Sun Rui updated HIVE-7012:
--------------------------

    Description: 
With HIVE 0.13.0, run the following test case:
{code:sql}
create table src(key bigint, value string);

select  
   count(distinct key) as col0
from src
order by col0;
{code}

The following exception will be thrown:
{noformat}
java.lang.RuntimeException: Error in configuring object
	at org.apache.hadoop.util.ReflectionUtils.setJobConf(ReflectionUtils.java:93)
	at org.apache.hadoop.util.ReflectionUtils.setConf(ReflectionUtils.java:64)
	at org.apache.hadoop.util.ReflectionUtils.newInstance(ReflectionUtils.java:117)
	at org.apache.hadoop.mapred.ReduceTask.runOldReducer(ReduceTask.java:485)
	at org.apache.hadoop.mapred.ReduceTask.run(ReduceTask.java:420)
	at org.apache.hadoop.mapred.Child$4.run(Child.java:255)
	at java.security.AccessController.doPrivileged(Native Method)
	at javax.security.auth.Subject.doAs(Subject.java:396)
	at org.apache.hadoop.security.UserGroupInformation.doAs(UserGroupInformation.java:1121)
	at org.apache.hadoop.mapred.Child.main(Child.java:249)
Caused by: java.lang.reflect.InvocationTargetException
	at sun.reflect.NativeMethodAccessorImpl.invoke0(Native Method)
	at sun.reflect.NativeMethodAccessorImpl.invoke(NativeMethodAccessorImpl.java:39)
	at sun.reflect.DelegatingMethodAccessorImpl.invoke(DelegatingMethodAccessorImpl.java:25)
	at java.lang.reflect.Method.invoke(Method.java:597)
	at org.apache.hadoop.util.ReflectionUtils.setJobConf(ReflectionUtils.java:88)
	... 9 more
Caused by: java.lang.RuntimeException: Reduce operator initialization failed
	at org.apache.hadoop.hive.ql.exec.mr.ExecReducer.configure(ExecReducer.java:173)
	... 14 more
Caused by: java.lang.RuntimeException: cannot find field _col0 from [0:reducesinkkey0]
	at org.apache.hadoop.hive.serde2.objectinspector.ObjectInspectorUtils.getStandardStructFieldRef(ObjectInspectorUtils.java:415)
	at org.apache.hadoop.hive.serde2.objectinspector.StandardStructObjectInspector.getStructFieldRef(StandardStructObjectInspector.java:150)
	at org.apache.hadoop.hive.ql.exec.ExprNodeColumnEvaluator.initialize(ExprNodeColumnEvaluator.java:79)
	at org.apache.hadoop.hive.ql.exec.GroupByOperator.initializeOp(GroupByOperator.java:288)
	at org.apache.hadoop.hive.ql.exec.Operator.initialize(Operator.java:376)
	at org.apache.hadoop.hive.ql.exec.mr.ExecReducer.configure(ExecReducer.java:166)
	... 14 more
{noformat}

This issue is related to HIVE-6455. When hive.optimize.reducededuplication is set to false, then this issue will be gone.

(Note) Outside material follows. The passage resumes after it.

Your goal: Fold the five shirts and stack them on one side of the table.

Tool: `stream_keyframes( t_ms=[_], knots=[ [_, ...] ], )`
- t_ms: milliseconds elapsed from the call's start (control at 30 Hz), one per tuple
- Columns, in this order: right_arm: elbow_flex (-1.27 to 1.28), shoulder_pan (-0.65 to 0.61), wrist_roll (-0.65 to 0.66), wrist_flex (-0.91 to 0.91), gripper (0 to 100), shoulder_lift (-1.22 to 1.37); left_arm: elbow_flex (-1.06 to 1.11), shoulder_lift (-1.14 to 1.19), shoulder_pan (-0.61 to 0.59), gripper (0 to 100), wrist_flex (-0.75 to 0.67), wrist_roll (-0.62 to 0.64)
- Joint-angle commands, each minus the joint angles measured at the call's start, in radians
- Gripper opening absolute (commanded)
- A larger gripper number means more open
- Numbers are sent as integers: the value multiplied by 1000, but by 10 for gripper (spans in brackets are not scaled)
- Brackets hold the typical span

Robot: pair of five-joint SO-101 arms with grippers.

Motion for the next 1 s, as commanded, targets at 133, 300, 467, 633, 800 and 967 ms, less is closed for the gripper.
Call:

Logical plan when hive.optimize.reducededuplication=false;
{noformat}
src 
  TableScan (TS_0)
    alias: src
    Statistics: Num rows: 0 Data size: 0 Basic stats: NONE Column stats: NONE
    Select Operator (SEL_1)
      expressions: key (type: bigint)
      outputColumnNames: key
      Statistics: Num rows: 0 Data size: 0 Basic stats: NONE Column stats: NONE
      Group By Operator (GBY_2)
        aggregations: count(DISTINCT key)
        keys: key (type: bigint)
        mode: hash
        outputColumnNames: _col0, _col1
        Statistics: Num rows: 0 Data size: 0 Basic stats: NONE Column stats: NONE
        Reduce Output Operator (RS_3)
          istinctColumnIndices:
          key expressions: _col0 (type: bigint)
          DistributionKeys: 0
          sort order: +
          OutputKeyColumnNames: _col0
          Statistics: Num rows: 0 Data size: 0 Basic stats: NONE Column stats: NONE
          Group By Operator (GBY_4)
            aggregations: count(DISTINCT KEY._col0:0._col0)
            mode: mergepartial
            outputColumnNames: _col0
            Statistics: Num rows: 1 Data size: 16 Basic stats: COMPLETE Column stats: NONE
            Select Operator (SEL_5)
              expressions: _col0 (type: bigint)
              outputColumnNames: _col0
              Statistics: Num rows: 1 Data size: 16 Basic stats: COMPLETE Column stats: NONE
              Reduce Output Operator (RS_6)
                key expressions: _col0 (type: bigint)
                DistributionKeys: 1
                sort order: +
                OutputKeyColumnNames: reducesinkkey0
                OutputVAlueColumnNames: _col0
                Statistics: Num rows: 1 Data size: 16 Basic stats: COMPLETE Column stats: NONE
                value expressions: _col0 (type: bigint)
                Extract (EX_7)
                  Statistics: Num rows: 1 Data size: 16 Basic stats: COMPLETE Column stats: NONE
                  File Output Operator (FS_8)
                    compressed: false
                    Statistics: Num rows: 1 Data size: 16 Basic stats: COMPLETE Column stats: NONE
                    table:
                        input format: org.apache.hadoop.mapred.TextInputFormat
                        output format: org.apache.hadoop.hive.ql.io.HiveIgnoreKeyTextOutputFormat
                        serde: org.apache.hadoop.hive.serde2.lazy.LazySimpleSerDe
{noformat}
You will see that RS_3 and RS_6 are not merged.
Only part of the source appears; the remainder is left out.